■ Activity: Each line from the opening of the material through the line holding "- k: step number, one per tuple" needs to be returned exactly, with the pictures left out.

■ Given material:
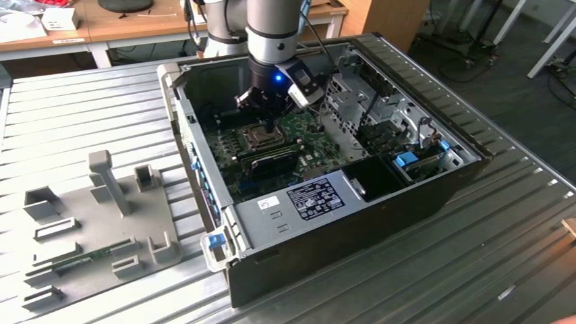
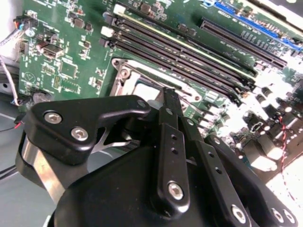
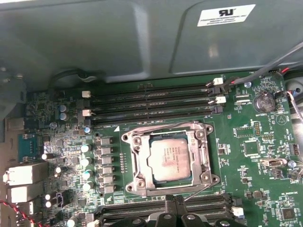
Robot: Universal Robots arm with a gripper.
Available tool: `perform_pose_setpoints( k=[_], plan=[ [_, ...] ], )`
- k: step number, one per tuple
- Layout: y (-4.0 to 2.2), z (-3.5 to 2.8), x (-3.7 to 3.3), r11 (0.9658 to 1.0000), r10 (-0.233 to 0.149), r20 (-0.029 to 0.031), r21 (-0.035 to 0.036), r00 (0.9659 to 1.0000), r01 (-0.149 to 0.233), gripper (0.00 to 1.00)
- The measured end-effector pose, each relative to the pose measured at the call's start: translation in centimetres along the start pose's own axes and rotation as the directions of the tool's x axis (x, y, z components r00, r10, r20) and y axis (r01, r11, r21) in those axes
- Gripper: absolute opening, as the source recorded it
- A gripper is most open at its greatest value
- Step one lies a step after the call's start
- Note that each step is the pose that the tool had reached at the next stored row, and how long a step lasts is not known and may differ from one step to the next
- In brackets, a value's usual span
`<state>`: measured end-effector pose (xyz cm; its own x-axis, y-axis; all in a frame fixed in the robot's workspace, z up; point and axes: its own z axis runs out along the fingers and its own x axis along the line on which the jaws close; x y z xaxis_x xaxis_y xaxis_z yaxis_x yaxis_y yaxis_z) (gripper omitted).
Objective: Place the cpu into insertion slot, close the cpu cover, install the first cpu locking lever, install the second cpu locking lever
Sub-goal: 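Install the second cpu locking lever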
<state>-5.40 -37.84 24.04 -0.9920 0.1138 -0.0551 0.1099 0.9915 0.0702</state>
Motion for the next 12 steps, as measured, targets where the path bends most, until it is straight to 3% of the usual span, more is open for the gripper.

■ Answer for this exercise:
Robot: Universal Robots arm with a gripper.
Available tool: `perform_pose_setpoints( k=[_], plan=[ [_, ...] ], )`
- k: step number, one per tuple

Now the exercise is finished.